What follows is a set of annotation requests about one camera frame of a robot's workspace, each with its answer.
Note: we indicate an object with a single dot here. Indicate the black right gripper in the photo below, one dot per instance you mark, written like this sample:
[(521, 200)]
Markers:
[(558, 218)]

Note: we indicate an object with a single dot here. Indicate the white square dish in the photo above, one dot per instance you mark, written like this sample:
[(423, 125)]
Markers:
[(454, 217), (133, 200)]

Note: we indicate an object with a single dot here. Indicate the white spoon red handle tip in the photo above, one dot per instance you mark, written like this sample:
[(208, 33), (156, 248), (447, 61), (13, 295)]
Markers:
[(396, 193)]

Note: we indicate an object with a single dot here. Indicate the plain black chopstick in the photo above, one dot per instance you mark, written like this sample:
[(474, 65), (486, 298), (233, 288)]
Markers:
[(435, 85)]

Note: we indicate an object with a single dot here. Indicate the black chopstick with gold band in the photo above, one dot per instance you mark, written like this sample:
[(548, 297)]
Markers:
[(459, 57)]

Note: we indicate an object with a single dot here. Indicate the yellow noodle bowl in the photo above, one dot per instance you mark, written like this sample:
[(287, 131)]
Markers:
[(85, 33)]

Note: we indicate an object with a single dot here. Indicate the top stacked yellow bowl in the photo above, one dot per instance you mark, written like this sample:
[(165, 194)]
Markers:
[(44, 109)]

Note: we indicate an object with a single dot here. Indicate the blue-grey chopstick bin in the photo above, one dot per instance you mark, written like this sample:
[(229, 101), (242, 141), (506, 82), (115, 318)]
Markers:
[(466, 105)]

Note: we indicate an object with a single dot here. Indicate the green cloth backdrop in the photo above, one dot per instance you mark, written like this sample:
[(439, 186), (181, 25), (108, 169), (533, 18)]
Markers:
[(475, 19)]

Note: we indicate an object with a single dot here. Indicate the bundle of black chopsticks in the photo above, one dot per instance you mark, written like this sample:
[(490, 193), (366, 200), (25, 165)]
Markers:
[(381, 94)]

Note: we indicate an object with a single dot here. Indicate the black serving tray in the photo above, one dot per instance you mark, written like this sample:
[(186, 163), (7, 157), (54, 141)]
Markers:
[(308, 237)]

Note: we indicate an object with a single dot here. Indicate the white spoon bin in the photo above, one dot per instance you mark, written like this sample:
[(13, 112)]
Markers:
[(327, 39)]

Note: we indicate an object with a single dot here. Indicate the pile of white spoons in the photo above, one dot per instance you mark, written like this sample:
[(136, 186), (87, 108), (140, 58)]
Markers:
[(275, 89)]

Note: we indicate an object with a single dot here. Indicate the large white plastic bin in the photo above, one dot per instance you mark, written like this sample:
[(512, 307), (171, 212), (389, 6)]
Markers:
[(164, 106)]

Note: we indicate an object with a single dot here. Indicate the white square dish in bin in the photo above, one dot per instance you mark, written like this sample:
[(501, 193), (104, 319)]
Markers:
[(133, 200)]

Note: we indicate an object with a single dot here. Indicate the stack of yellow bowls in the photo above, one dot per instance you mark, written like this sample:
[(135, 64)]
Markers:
------------------------------------------------------------------------
» Exercise
Copy out the entire material exactly.

» Task response
What follows is a set of annotation requests about one camera frame of a robot's workspace, each with its answer.
Note: we indicate an object with a single dot here. Indicate the black right gripper in the photo below, one dot per instance you mark, written like this sample:
[(521, 200)]
Markers:
[(558, 218)]

Note: we indicate an object with a single dot here. Indicate the white square dish in the photo above, one dot per instance you mark, written like this sample:
[(423, 125)]
Markers:
[(454, 217), (133, 200)]

Note: we indicate an object with a single dot here. Indicate the white spoon red handle tip in the photo above, one dot per instance you mark, written like this sample:
[(208, 33), (156, 248), (447, 61), (13, 295)]
Markers:
[(396, 193)]

Note: we indicate an object with a single dot here. Indicate the plain black chopstick in the photo above, one dot per instance you mark, written like this sample:
[(474, 65), (486, 298), (233, 288)]
Markers:
[(435, 85)]

Note: we indicate an object with a single dot here. Indicate the black chopstick with gold band in the photo above, one dot per instance you mark, written like this sample:
[(548, 297)]
Markers:
[(459, 57)]

Note: we indicate an object with a single dot here. Indicate the yellow noodle bowl in the photo above, one dot per instance you mark, written like this sample:
[(287, 131)]
Markers:
[(85, 33)]

Note: we indicate an object with a single dot here. Indicate the top stacked yellow bowl in the photo above, one dot per instance you mark, written like this sample:
[(165, 194)]
Markers:
[(44, 109)]

Note: we indicate an object with a single dot here. Indicate the blue-grey chopstick bin in the photo above, one dot per instance you mark, written like this sample:
[(229, 101), (242, 141), (506, 82), (115, 318)]
Markers:
[(466, 105)]

Note: we indicate an object with a single dot here. Indicate the green cloth backdrop in the photo above, one dot per instance you mark, written like this sample:
[(439, 186), (181, 25), (108, 169), (533, 18)]
Markers:
[(475, 19)]

Note: we indicate an object with a single dot here. Indicate the bundle of black chopsticks in the photo above, one dot per instance you mark, written like this sample:
[(490, 193), (366, 200), (25, 165)]
Markers:
[(381, 94)]

Note: we indicate an object with a single dot here. Indicate the black serving tray in the photo above, one dot per instance you mark, written like this sample:
[(186, 163), (7, 157), (54, 141)]
Markers:
[(308, 237)]

Note: we indicate an object with a single dot here. Indicate the white spoon bin in the photo above, one dot per instance you mark, written like this sample:
[(13, 112)]
Markers:
[(327, 39)]

Note: we indicate an object with a single dot here. Indicate the pile of white spoons in the photo above, one dot per instance you mark, written like this sample:
[(136, 186), (87, 108), (140, 58)]
Markers:
[(275, 89)]

Note: we indicate an object with a single dot here. Indicate the large white plastic bin in the photo above, one dot per instance you mark, written like this sample:
[(512, 307), (171, 212), (389, 6)]
Markers:
[(164, 106)]

Note: we indicate an object with a single dot here. Indicate the white square dish in bin in the photo above, one dot per instance you mark, written like this sample:
[(501, 193), (104, 319)]
Markers:
[(133, 200)]

Note: we indicate an object with a single dot here. Indicate the stack of yellow bowls in the photo above, one dot per instance you mark, written like this sample:
[(135, 64)]
Markers:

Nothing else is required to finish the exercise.